Émile passe le conseil de révision en 1915 et est déclaré apte. En janvier 1916, il est versé au 108ᵉ régiment d’artillerie lourde, nouvellement créé, qui reçoit son baptême du feu un mois plus tard devant Verdun.

Émile et ses camarades sont autant terrassiers qu’artilleurs. Le canon de 155 Filloux nécessite, pour pouvoir tirer, le creusement d’une fosse destinée à recevoir sa culasse. Et comme le régiment se déplace souvent, il faut creuser souvent. Les batteries subissent le contre-feu allemand — explosif, chimique, au choix. Pendant le déluge d’acier, l’usage, entre copains, veut que les hommes mariés se planquent tandis que les célibataires restent aux pièces pour répliquer. Émile, qui en cette fin d’hiver n’a pas encore dix-neuf ans, est célibataire.

Les batteries changent fréquemment de position. Les déplacements, dangereux, se font de nuit. Une nuit, effrayé par des tirs ou des explosions, tout un attelage tombe dans un canal.

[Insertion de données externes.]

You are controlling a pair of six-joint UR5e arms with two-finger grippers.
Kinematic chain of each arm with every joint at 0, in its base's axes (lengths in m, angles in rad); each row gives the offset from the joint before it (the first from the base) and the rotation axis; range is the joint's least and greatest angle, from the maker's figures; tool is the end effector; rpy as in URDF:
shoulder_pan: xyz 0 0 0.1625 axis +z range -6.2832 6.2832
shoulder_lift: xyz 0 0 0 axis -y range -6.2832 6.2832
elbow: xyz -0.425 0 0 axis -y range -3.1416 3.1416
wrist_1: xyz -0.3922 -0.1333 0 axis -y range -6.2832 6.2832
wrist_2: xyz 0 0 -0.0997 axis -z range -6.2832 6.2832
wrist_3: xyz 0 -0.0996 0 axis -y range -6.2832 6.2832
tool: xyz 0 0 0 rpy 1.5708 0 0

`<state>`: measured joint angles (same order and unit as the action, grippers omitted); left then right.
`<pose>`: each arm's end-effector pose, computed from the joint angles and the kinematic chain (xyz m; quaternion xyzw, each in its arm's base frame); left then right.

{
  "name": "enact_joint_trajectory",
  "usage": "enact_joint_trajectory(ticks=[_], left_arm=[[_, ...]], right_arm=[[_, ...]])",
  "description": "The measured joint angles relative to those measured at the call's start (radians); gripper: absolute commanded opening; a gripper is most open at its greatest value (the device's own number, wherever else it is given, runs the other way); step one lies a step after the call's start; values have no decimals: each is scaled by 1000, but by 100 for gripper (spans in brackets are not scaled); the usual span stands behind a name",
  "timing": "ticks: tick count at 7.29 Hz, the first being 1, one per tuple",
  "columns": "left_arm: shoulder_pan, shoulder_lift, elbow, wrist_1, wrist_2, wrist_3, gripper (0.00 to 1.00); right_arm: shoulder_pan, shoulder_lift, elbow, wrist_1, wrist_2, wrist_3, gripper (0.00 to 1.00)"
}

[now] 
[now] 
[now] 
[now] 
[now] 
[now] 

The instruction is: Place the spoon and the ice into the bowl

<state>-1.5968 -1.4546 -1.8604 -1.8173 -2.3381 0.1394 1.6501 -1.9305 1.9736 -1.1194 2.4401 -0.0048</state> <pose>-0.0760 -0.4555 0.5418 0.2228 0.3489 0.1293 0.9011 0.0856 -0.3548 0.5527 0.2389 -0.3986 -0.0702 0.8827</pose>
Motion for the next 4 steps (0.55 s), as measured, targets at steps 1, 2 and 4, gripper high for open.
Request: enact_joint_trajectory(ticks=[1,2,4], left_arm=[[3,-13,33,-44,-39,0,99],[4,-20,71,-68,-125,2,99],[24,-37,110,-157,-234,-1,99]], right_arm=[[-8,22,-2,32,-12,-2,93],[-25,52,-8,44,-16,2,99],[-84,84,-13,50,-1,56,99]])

Entraînés par le poids du chariot, les chevaux se noient.

Après l’armistice, Émile et les rescapés doivent combler les fosses, démanteler les plateformes d’artillerie, remettre un tant soit peu d’ordre dans le chaos. Mais rien ne sera plus jamais comme avant. La terre dégueule d’obus. Mon grand‑père est démobilisé en septembre 1919.


Illustration : des cavaliers font boire leurs montures devant Verdun.